Les mains jointes dans le dos, je ne cessais de jeter des regards anxieux en direction de la route qui reliait l'académie à la capitale de Mermailya. Je savais que la reine Ariel et sa fille, Maeve, ne tarderaient pas à arriver. La philosophie des sirènes, notamment de la famille royale, était telle qu'elles ne se considéraient jamais comme en retard. Pour elles, c'étaient les autres qui étaient en avance. Je failli sourire en me remémorant cette phrase que Maeve me répétait sans cesse à chaque fois qu'elle était à la bourre à nos rendez-vous.

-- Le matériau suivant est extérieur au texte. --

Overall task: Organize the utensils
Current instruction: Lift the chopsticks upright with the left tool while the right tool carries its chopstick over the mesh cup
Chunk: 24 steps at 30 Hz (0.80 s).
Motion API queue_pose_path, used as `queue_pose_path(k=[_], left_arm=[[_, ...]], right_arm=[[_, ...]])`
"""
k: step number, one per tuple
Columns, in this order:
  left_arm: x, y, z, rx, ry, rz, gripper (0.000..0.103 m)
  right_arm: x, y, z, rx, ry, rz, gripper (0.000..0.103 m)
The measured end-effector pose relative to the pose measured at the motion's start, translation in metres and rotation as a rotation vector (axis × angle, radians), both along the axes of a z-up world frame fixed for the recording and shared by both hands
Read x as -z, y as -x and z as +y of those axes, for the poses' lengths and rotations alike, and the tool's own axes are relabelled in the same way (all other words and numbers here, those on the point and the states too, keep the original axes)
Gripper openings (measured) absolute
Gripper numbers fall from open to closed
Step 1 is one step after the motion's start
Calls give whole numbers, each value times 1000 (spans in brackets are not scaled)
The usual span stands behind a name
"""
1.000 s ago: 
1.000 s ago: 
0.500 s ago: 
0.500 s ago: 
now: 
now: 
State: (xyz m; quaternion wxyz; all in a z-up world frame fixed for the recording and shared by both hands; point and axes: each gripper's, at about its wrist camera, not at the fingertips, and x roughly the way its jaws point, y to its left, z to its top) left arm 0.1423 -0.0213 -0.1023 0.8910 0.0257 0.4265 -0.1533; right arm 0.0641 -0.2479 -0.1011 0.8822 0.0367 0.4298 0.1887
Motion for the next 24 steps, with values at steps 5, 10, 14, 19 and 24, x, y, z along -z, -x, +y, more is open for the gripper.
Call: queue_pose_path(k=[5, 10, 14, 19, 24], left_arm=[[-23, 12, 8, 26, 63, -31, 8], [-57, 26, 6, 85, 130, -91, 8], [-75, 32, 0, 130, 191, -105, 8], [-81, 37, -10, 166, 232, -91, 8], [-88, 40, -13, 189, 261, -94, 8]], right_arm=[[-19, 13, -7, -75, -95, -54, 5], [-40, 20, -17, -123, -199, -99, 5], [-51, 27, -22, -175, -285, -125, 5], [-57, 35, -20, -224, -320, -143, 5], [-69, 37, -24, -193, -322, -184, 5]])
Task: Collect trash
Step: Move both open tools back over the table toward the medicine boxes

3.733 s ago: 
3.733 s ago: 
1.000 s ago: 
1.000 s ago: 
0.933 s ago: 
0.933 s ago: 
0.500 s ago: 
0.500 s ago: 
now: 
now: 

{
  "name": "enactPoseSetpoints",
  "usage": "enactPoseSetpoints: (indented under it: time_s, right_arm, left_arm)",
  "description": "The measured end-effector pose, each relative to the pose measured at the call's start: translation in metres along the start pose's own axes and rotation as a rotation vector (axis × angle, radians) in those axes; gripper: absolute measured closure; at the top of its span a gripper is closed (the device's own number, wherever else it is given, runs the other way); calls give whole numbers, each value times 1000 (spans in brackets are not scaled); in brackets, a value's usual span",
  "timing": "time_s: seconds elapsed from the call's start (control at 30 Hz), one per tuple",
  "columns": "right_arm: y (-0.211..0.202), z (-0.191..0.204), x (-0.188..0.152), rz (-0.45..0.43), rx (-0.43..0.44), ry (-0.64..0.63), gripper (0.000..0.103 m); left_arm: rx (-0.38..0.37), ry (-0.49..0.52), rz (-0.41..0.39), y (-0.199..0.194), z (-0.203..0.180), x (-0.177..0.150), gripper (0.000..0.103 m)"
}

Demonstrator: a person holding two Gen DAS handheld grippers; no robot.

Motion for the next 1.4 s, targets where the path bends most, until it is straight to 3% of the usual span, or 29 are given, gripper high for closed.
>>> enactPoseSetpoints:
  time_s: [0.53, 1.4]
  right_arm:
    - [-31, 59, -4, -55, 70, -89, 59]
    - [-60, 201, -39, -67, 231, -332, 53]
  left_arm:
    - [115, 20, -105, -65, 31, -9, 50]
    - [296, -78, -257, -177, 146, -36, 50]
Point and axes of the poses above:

J'aurais simplement pensé qu'elle et sa mère feraient un effort pour un évènement aussi important que celui-ci.

— Ses sirènes n'ont aucun sens de l'honneur, vociféra mon père. Deux minutes de retard ! Pour qui se prennent-elles, à nous faire attendre de la sorte ? Leurs valets ?

Je lançai une œillade à mon paternel. Affublé d'un costume bleu roi et de l'intégralité de ses médailles qui étaient accrochés à son veston, il ne donnait absolument pas l'air d'être le valet de qui que ce soit. Ses cheveux bruns tirés à quatre épingles résistaient au vent qui soufflait uniquement grâce à la magie.

— Elles ne devraient pas tarder à arriver, le rassurai-je. Elles ont peut-être eu un contretemps.

Mon père se tourna vers moi. Il plongea ses prunelles froides dans les miennes et les traits de son visage étaient durs. Il n'appréciait pas mon intervention.

— Un contretemps ? A dix heures du matin ? Ne soit pas stupide. Elles se fichent totalement de l'inauguration de cette école, sinon, elles seraient déjà là.

Il recommença à faire les cent pas, impatient. Je gardai le silence et fixai la route sans rien ajouter. Cela ne servirait à rien. Mon père était persuadé que les mermailyainnes se fichaient du Traité. Quoi que je dise, je ne le ferais pas changer d'avis.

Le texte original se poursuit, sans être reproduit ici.